**What you will do**
Reproduce the entries exactly and omit the pictures.

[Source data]
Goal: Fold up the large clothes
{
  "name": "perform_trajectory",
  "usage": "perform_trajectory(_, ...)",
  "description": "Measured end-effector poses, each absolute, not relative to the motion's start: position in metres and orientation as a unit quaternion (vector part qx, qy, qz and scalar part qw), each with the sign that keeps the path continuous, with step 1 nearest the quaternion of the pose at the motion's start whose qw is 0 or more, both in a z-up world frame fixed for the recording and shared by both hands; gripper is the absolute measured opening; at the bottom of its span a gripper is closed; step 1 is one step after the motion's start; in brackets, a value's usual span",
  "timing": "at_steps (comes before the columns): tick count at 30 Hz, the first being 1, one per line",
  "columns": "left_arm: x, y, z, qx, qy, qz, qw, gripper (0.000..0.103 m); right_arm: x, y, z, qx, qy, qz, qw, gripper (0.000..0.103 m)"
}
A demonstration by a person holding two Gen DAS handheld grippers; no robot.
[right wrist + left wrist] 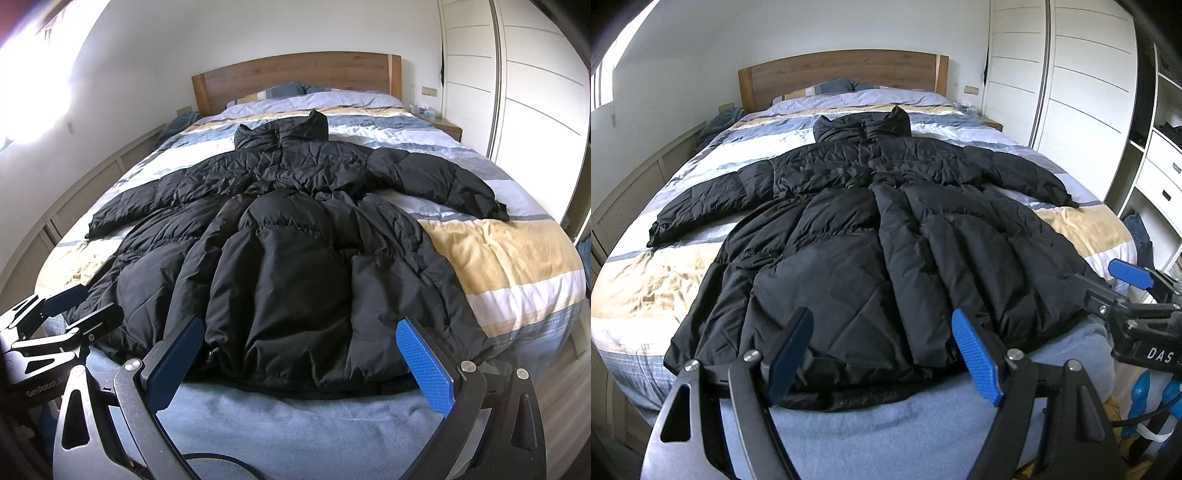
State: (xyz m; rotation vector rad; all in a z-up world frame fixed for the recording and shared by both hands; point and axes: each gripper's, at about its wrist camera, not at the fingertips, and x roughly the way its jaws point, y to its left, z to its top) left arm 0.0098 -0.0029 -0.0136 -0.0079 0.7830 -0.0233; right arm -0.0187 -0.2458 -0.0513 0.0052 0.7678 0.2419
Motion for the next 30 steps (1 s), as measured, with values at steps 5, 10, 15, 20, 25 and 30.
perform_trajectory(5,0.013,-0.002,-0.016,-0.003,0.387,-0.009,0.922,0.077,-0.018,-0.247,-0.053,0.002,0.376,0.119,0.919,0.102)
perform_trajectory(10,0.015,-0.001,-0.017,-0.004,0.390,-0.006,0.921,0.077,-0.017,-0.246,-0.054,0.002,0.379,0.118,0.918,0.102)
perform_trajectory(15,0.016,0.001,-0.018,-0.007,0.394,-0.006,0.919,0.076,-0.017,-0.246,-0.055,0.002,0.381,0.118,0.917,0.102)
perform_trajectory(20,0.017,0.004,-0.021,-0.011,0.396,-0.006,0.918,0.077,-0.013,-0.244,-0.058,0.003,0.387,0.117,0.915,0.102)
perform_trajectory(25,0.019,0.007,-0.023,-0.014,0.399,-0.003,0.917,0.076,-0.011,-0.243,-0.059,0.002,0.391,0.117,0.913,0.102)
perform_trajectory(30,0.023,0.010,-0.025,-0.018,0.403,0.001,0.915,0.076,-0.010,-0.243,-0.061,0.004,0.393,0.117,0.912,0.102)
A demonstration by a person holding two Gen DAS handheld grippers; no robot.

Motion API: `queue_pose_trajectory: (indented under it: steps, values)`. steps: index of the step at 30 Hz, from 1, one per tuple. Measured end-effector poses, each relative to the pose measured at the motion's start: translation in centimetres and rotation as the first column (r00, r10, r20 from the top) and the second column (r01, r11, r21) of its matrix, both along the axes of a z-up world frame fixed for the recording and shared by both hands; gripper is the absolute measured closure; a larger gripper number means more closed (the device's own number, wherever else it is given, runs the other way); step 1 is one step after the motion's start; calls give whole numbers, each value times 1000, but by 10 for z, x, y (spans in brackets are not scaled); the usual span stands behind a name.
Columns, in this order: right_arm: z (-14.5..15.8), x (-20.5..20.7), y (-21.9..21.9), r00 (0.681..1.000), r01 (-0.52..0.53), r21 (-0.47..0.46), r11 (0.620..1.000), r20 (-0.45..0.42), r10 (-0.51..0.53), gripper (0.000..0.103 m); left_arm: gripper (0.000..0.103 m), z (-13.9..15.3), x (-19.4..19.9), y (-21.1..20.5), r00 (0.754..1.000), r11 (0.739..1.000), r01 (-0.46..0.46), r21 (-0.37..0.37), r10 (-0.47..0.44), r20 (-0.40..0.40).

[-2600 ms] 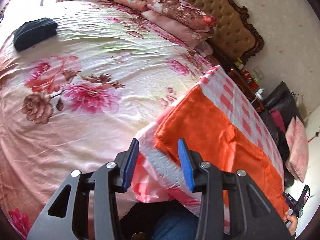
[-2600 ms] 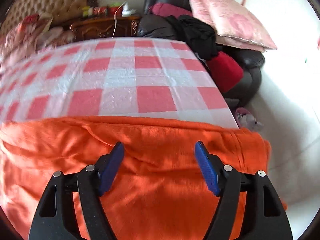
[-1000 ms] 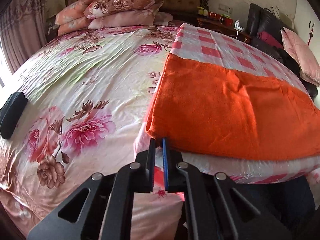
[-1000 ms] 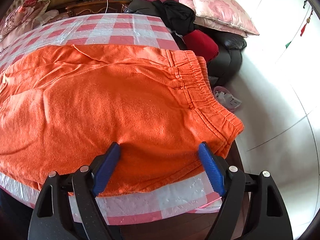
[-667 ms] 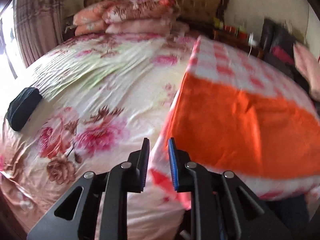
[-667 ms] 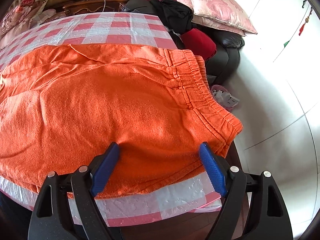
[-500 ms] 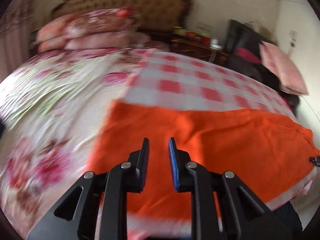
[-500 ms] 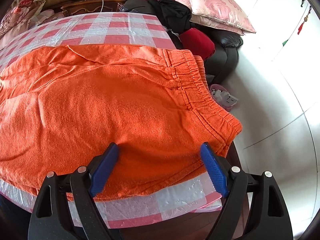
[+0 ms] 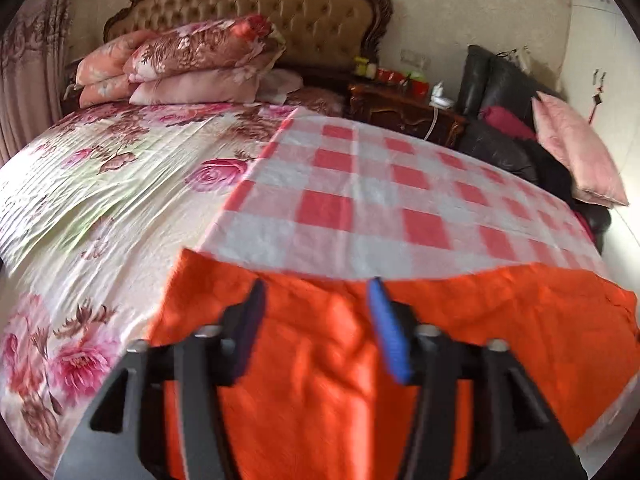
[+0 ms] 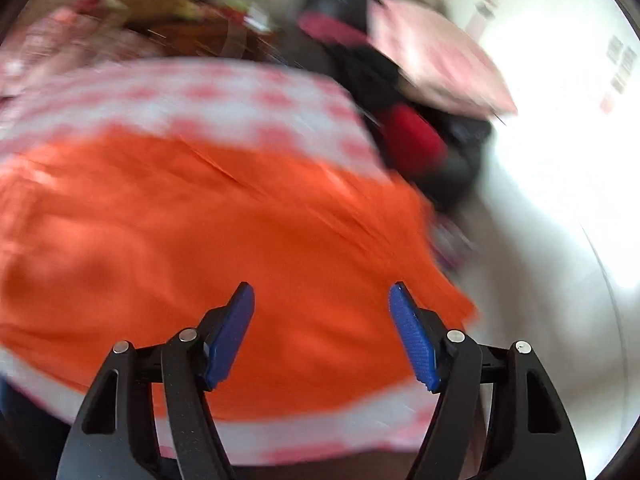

**Solution**
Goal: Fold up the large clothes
{
  "name": "perform_trajectory",
  "usage": "perform_trajectory(_, ...)",
  "description": "Measured end-effector poses, each absolute, not relative to the motion's start: position in metres and orientation as a unit quaternion (vector part qx, qy, qz and scalar part qw), each with the sign that keeps the path continuous, with step 1 nearest the quaternion of the pose at the motion's start whose qw is 0 or more, both in a z-up world frame fixed for the recording and shared by both hands; gripper is the absolute measured opening; at the bottom of its span a gripper is closed; step 1 is one step after the motion's start; in brackets, a value's usual span",
  "timing": "at_steps (comes before the columns): tick count at 30 Hz, the first being 1, one per line",
  "columns": "left_arm: x, y, z, qx, qy, qz, qw, gripper (0.000..0.103 m); right_arm: x, y, z, qx, qy, qz, qw, gripper (0.000..0.103 m)"
}
A demonstration by a person holding two Gen DAS handheld grippers; no robot.
[right wrist + left wrist] 
State: (xyz m; rotation vector rad; all in a z-up world frame fixed for the recording and shared by both hands; point and axes: each gripper's, at about its wrist camera, not at the fingertips, and x roughly the way its jaws point, y to its left, z to its top) left arm 0.0098 -0.0029 -0.0136 -0.0079 0.7830 -0.0233; right arm -0.0187 -0.2458 -0.0513 0.0052 0.7678 0.2419
Motion for the next 30 steps (1 s), as measured, with values at steps 5, 10, 15, 20, 25 and 30.
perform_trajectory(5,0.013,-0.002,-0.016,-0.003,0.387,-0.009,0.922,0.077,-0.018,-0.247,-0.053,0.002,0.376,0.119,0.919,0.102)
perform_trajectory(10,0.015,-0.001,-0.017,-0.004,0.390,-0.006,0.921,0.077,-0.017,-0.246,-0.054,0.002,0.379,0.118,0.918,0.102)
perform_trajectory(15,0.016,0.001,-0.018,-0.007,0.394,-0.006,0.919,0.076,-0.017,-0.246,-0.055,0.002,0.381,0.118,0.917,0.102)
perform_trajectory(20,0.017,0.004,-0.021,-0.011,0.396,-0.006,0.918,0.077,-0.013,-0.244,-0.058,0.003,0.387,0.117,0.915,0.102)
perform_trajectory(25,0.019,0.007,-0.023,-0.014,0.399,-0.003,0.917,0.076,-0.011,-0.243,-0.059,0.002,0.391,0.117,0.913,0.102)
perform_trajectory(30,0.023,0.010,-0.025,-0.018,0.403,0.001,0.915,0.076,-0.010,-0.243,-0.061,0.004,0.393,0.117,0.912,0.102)
A demonstration by a person holding two Gen DAS handheld grippers; no robot.

Motion API: `queue_pose_trajectory: (indented under it: steps, values)`. steps: index of the step at 30 Hz, from 1, one per tuple. Measured end-effector poses, each relative to the pose measured at the motion's start: translation in centimetres and rotation as the first column (r00, r10, r20 from the top) and the second column (r01, r11, r21) of its matrix, both along the axes of a z-up world frame fixed for the recording and shared by both hands; gripper is the absolute measured closure; a larger gripper number means more closed (the device's own number, wherever else it is given, runs the other way); step 1 is one step after the motion's start; calls give whole numbers, each value times 1000, but by 10 for z, x, y (spans in brackets are not scaled); the usual span stands behind a name.
Columns, in this order: right_arm: z (-14.5..15.8), x (-20.5..20.7), y (-21.9..21.9), r00 (0.681..1.000), r01 (-0.52..0.53), r21 (-0.47..0.46), r11 (0.620..1.000), r20 (-0.45..0.42), r10 (-0.51..0.53), gripper (0.000..0.103 m); left_arm: gripper (0.000..0.103 m), z (-13.9..15.3), x (-19.4..19.9), y (-21.1..20.5), r00 (0.754..1.000), r11 (0.739..1.000), r01 (-0.46..0.46), r21 (-0.37..0.37), r10 (-0.47..0.44), r20 (-0.40..0.40).

[-2600 ms] 
[-2600 ms] 
[-1000 ms] 
[-1000 ms] 
[-667 ms] 
[-667 ms] 
[-500 ms] 
[-500 ms] 
[+0 ms] 
[+0 ms] 

Work on the exercise is finished.